- Task statement -
Line by line, copy out the data below exactly.
--- Data section ---
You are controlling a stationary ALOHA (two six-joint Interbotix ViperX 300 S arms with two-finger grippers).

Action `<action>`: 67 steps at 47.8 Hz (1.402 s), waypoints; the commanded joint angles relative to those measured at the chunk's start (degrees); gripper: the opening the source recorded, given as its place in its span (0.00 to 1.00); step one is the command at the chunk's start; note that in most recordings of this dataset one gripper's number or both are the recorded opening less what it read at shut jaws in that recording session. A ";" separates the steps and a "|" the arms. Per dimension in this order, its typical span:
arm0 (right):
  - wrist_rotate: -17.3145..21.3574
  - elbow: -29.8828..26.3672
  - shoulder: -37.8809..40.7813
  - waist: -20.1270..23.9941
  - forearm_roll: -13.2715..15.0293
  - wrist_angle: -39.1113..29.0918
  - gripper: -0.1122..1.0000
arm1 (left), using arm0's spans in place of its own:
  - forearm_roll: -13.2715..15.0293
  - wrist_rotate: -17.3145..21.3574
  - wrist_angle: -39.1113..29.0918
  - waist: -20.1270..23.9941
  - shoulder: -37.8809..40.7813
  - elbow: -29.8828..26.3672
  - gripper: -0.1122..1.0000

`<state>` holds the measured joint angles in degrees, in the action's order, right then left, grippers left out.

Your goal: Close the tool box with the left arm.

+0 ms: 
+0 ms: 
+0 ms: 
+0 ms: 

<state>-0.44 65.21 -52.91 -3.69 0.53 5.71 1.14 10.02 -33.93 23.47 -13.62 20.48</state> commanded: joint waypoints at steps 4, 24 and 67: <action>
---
- Result for this exercise -
You are controlling a stationary ALOHA (two six-joint Interbotix ViperX 300 S arms with two-finger grippers).

Action `<action>`: 67 steps at 47.8 Hz (1.402 s), waypoints; the commanded joint angles relative to those measured at the chunk's start (degrees); gripper: the opening the source recorded, given as its place in its span (0.00 to 1.00); step one is the command at the chunk's start; note that in most recordings of this dataset one gripper's number or both are the recorded opening less what it read at shut jaws in that recording session. A ";" separates the steps and a "|" the arms. Per dimension in this order, its typical span:
arm0 (right):
  - wrist_rotate: -17.3145..21.3574
  - elbow: -29.8828..26.3672
  - shoulder: -37.8809..40.7813
  - waist: -20.1270..23.9941
  - forearm_roll: -13.2715..15.0293
  - wrist_angle: -39.1113..29.0918
  - gripper: -0.1122..1.0000
arm1 (left), using arm0's spans in place of its own:
  - forearm_roll: -13.2715..15.0293
  - wrist_rotate: -17.3145..21.3574
  - wrist_angle: -39.1113..29.0918
  - waist: -20.1270..23.9941
  - shoulder: -37.8809..40.7813
  - elbow: -29.8828..26.3672
  - gripper: -0.1122..1.0000

`<state>` holds the measured joint angles in degrees, in the action's order, right then left, grippers left out.

Your goal: Close the tool box with the left arm.

+0 ms: 
+0 ms: 
+0 ms: 
+0 ms: 

<state>-0.44 65.21 -52.91 -3.69 0.53 5.71 1.14 10.02 -33.93 23.47 -13.62 20.48</state> commanded: joint waypoints at steps 4, 24 and 67: <action>

What the exercise asked for is complete.